# Could internet cookies turn into malicious A.I. that could launch nuclear missiles?

Nowadays many websites used internet cookies which is in fact a piece of code or a script that can store user data and other preferences, it usually cannot be executed by itself think of it like your personal secretary who manages all your daily routine, meetings, agenda, reports etc. Since everything are connected to the internet, could internet cookies turns into A.I. smart enough to silently track and gain access to a nuclear silo or tactical sub and fires a nuclear warhead at random?

• You want to program an AI on javascript? Good luck with that. – Mr Scapegrace Jan 27 '17 at 7:18
• No. Cookies themselves cannot turn into an AI. By whom? Who executes these cookies? – Alexander von Wernherr Jan 27 '17 at 7:20
• @MrScapegrace Then they're still plain text. You also need an interpreter / executor to run the cookiecontent. And who'd download a evilAIinterpreter.zip? – Alexander von Wernherr Jan 27 '17 at 7:31
• "which is in fact a piece of code or a script" this is false. By design they are not, and browsers and OSes got good enough at preventing them from being maliciously (ab)use them in such way. Other attack vendors are more cost effective. – Mołot Jan 27 '17 at 7:41
• @SRM Think about Lawful Evil in D&D :-) – Alexander von Wernherr Jan 27 '17 at 14:26

I think you misunderstand cookies, or how powerful they are.
Cookies are not executed. They hold text-data, and that text-data is read.

Taken from Wikipedia:
A cookie consists of the following components:

Name
Value
Zero or more attributes (name/value pairs). Attributes store information such as the cookie’s expiration, domain, and flags (such as Secure and HttpOnly).


So, no code that can turn into an AI, at least not with current technology and cookies.

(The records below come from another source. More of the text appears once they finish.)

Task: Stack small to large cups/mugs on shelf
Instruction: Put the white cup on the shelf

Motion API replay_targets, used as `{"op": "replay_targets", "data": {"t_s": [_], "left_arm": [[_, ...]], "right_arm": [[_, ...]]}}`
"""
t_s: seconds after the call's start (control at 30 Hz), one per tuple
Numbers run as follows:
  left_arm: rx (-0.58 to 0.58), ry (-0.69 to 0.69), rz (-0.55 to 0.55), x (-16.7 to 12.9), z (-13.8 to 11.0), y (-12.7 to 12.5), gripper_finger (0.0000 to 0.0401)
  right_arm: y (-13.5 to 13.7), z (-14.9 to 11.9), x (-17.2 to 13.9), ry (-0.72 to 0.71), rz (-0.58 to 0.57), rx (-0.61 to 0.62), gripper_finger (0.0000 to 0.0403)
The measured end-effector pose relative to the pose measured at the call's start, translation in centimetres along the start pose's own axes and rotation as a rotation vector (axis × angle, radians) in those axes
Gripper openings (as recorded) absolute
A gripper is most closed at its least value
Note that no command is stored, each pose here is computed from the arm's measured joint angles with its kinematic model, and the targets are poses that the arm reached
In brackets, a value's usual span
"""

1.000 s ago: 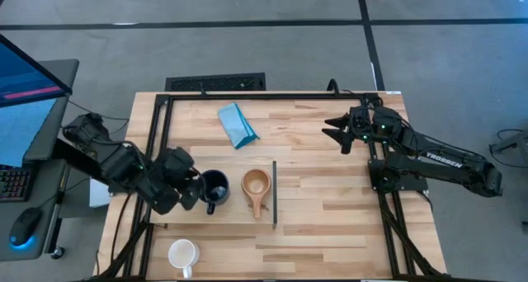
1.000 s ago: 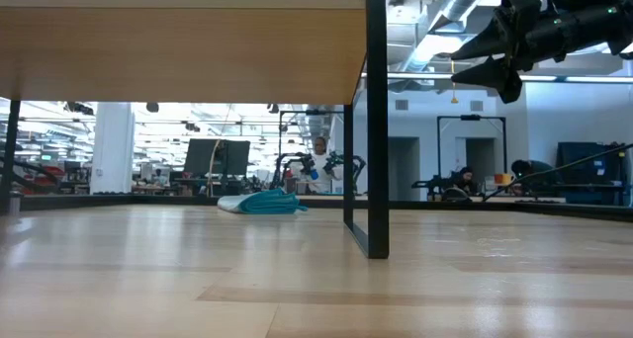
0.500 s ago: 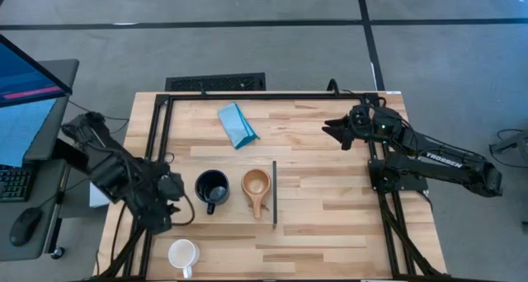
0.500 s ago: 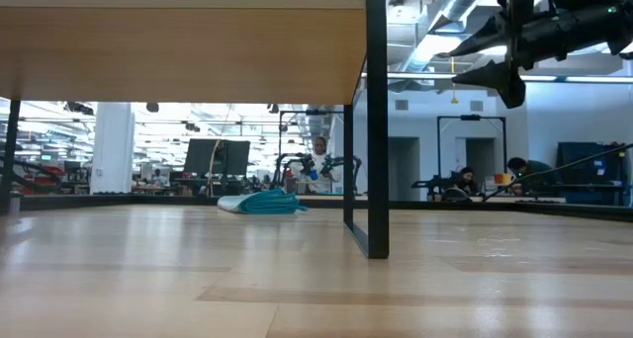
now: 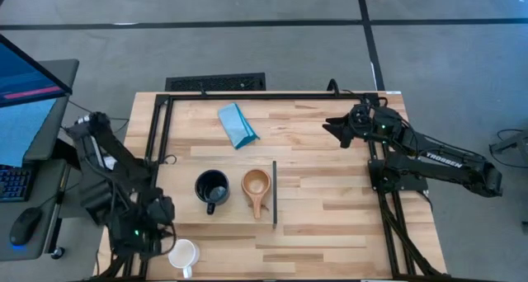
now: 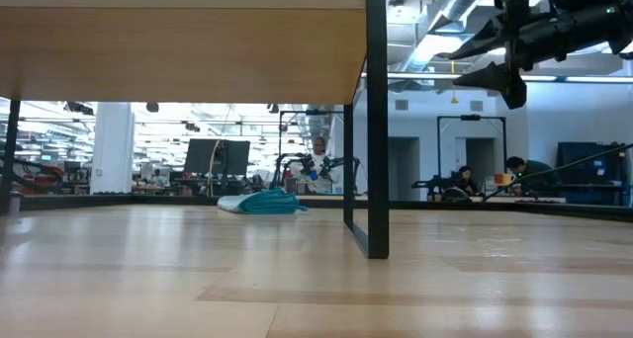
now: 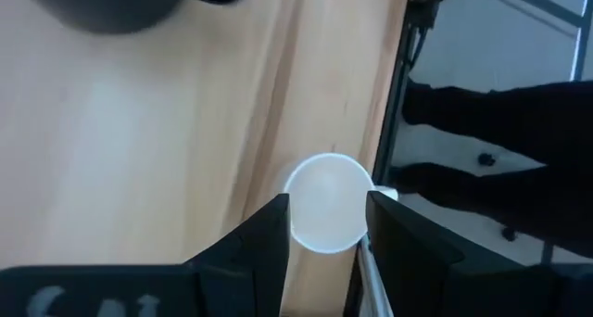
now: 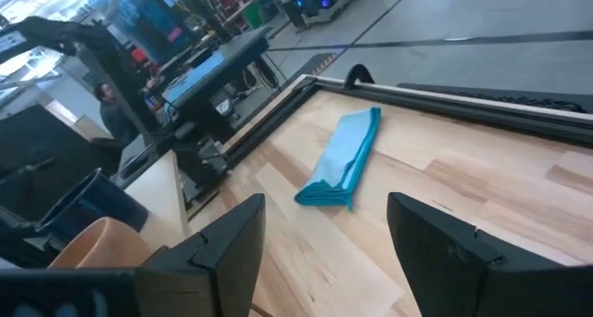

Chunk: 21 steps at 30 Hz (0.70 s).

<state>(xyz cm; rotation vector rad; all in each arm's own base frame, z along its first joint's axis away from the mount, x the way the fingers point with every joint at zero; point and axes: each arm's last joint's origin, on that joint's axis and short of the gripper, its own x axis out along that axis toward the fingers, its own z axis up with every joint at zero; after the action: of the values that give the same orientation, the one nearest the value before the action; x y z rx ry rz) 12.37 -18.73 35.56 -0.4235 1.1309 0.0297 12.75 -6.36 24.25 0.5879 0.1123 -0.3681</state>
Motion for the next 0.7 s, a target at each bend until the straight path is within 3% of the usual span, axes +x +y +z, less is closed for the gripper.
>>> {"op": "replay_targets", "data": {"t_s": [0.27, 0.7], "left_arm": [[0.129, 0.108, 0.102, 4.9, -1.8, -3.1, 0.0135], [0.111, 0.219, 0.229, 9.6, -2.9, -4.6, 0.0135]], "right_arm": [[0.0, -0.1, 0.0, 0.006, -0.003, 0.001, 0.0249], [0.0, -0.1, 0.0, 0.009, 0.003, 0.001, 0.0249]]}}
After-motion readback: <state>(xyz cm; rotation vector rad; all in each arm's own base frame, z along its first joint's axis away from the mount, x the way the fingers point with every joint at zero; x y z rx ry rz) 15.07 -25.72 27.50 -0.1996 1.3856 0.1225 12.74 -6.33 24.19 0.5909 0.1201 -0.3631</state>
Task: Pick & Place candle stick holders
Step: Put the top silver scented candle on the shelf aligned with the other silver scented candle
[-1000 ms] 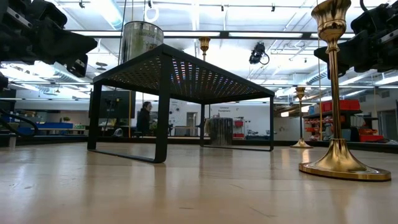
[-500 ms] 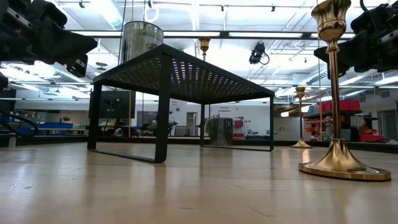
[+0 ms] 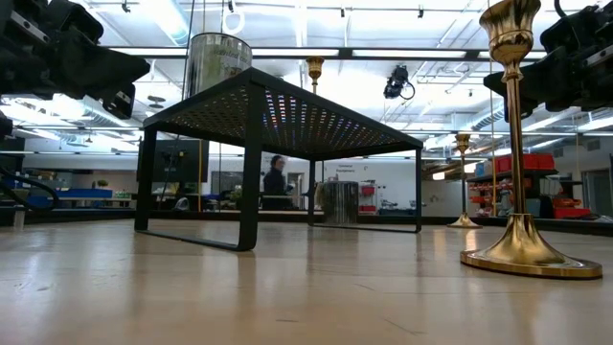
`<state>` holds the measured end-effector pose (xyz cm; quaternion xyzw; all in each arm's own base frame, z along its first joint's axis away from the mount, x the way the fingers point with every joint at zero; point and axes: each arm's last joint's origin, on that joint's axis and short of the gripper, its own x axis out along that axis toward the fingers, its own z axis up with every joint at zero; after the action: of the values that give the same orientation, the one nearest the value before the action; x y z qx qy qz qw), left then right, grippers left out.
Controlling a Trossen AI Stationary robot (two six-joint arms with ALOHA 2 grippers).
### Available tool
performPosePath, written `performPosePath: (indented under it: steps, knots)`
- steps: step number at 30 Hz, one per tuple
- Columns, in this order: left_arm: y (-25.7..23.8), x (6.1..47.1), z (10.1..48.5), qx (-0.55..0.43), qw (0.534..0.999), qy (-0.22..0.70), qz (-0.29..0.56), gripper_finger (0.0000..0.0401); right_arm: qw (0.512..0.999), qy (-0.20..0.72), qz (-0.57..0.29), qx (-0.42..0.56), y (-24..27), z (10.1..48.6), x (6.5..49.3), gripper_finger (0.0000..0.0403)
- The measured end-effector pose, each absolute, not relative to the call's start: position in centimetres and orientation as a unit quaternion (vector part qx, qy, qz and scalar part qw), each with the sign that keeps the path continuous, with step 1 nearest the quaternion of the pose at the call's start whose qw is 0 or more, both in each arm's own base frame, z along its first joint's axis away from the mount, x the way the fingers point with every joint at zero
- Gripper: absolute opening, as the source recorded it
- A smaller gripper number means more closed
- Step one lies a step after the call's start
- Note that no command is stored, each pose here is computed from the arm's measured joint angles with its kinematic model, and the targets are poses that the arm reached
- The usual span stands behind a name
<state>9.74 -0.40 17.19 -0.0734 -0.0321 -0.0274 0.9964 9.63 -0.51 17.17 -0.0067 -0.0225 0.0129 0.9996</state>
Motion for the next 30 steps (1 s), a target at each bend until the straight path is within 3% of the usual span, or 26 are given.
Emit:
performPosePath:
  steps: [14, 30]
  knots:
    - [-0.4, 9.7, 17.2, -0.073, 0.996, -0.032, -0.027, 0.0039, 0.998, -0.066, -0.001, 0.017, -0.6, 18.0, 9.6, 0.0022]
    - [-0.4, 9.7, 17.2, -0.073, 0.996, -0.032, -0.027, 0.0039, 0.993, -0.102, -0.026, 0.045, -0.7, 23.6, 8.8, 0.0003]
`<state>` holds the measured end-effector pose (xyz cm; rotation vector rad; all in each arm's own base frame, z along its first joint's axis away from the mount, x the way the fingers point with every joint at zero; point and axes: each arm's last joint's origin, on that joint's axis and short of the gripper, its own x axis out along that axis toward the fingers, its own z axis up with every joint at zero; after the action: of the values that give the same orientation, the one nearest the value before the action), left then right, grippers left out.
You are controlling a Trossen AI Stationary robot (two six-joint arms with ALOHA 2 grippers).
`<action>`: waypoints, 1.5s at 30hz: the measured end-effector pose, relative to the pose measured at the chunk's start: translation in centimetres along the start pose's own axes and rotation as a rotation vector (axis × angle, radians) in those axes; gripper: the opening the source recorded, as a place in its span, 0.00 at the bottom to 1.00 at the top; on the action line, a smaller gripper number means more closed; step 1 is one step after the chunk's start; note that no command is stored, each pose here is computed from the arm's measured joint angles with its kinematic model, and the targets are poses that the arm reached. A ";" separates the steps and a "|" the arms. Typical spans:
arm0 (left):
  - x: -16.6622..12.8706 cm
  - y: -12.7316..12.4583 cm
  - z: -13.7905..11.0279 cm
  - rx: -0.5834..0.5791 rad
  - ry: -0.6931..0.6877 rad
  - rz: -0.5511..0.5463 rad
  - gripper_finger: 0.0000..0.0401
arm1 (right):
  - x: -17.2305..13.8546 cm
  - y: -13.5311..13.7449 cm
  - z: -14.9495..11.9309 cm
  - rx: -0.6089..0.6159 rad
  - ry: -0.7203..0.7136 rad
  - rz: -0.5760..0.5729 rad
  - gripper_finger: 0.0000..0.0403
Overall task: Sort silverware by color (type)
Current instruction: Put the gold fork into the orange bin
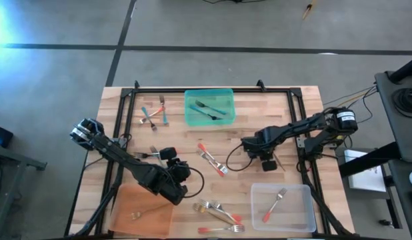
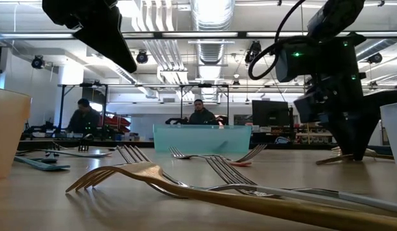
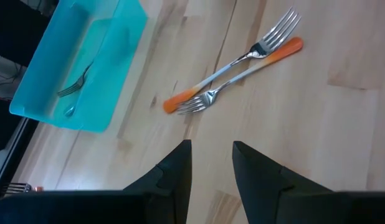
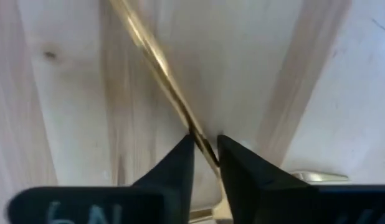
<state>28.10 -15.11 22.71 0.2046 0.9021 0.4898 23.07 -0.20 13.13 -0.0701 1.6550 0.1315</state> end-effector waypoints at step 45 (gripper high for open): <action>6.4 8.7 12.7 -0.016 -0.825 -0.177 0.19 | -14.0 0.2 -4.9 0.344 -0.984 -0.335 0.03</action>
<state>38.69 -3.97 29.21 0.2795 0.1062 0.2070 19.45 -1.12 27.44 -0.0124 0.6487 -0.3334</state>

As pointed out in comments, cookies are not executable code. Therefore, they are not executed. Discussion on Information Security.SE here. The big takeaway is that a bug that allowed execution of cookies as code would be a very big deal in computer security terms. It is almost certain that such a bug does not exists in any of the major browsers.

Another relevant factor is that cookies are not that big. It would be hard to get enough code into a single browser using cookies to run an 'AI', before hitting the browser's cookie limits.

There are ways around all these things, but at that point you are talking about a plain ol' computer virus, or worm, or SkyNet or something. So the answer is, there is no real way to make a distributed AI work the way you are describing.